(Problem to work on)
Going line by line through the listing below, count those with the string "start" and answer with the number alone.

(Recorded information)

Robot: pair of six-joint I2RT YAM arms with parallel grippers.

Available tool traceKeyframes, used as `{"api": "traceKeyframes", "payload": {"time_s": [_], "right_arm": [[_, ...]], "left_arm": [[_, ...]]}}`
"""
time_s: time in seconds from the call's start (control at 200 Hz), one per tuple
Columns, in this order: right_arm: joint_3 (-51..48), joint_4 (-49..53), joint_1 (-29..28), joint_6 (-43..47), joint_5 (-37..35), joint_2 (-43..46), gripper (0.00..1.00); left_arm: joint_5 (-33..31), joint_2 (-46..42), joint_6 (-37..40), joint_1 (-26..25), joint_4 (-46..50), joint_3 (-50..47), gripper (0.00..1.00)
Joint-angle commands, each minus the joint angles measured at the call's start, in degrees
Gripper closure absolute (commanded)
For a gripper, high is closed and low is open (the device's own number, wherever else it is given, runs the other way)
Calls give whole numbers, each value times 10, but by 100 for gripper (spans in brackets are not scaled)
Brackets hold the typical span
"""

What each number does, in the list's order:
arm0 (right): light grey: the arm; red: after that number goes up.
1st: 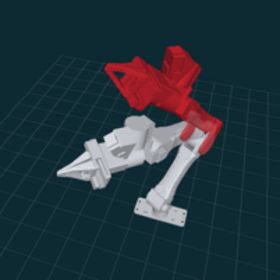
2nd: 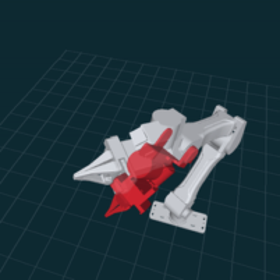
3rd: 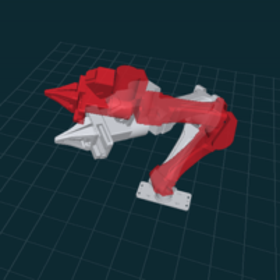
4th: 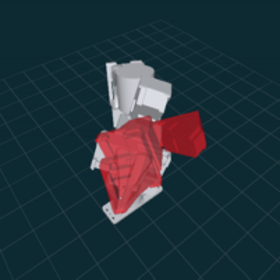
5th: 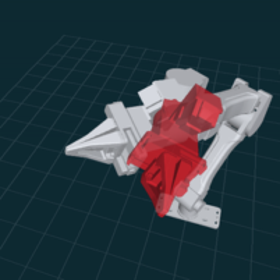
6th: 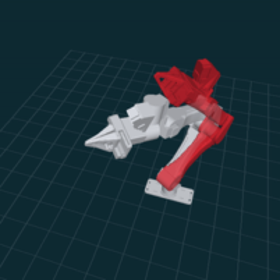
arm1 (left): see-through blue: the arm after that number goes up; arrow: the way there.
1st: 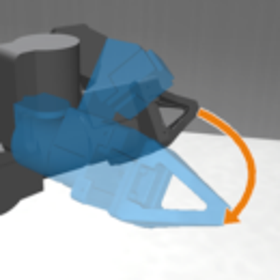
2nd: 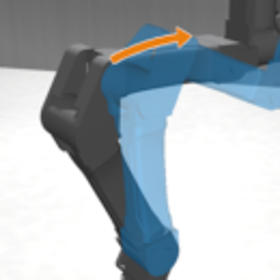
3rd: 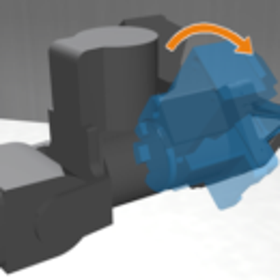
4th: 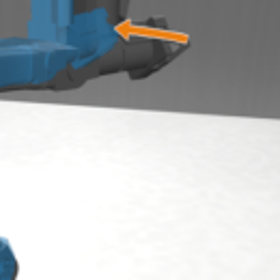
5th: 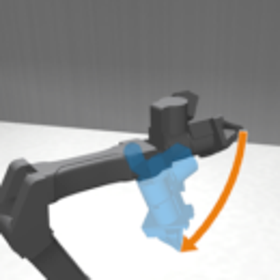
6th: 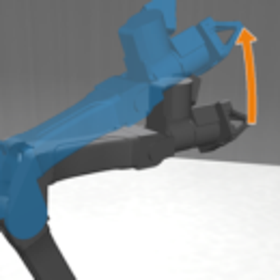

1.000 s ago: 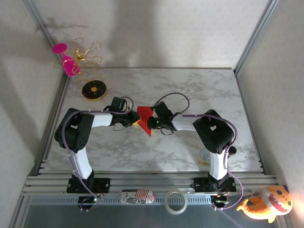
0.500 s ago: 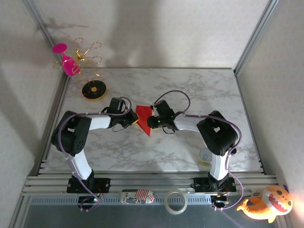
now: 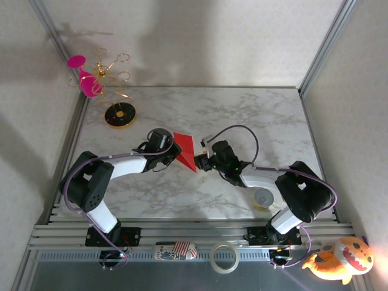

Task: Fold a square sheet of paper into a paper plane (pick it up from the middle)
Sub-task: Fourth fold the wing at the center of the table.

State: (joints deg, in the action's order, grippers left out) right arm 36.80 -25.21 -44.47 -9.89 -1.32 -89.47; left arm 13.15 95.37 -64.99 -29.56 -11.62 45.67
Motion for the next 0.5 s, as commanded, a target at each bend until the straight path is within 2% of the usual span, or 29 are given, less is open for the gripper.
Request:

(Output for this task)
2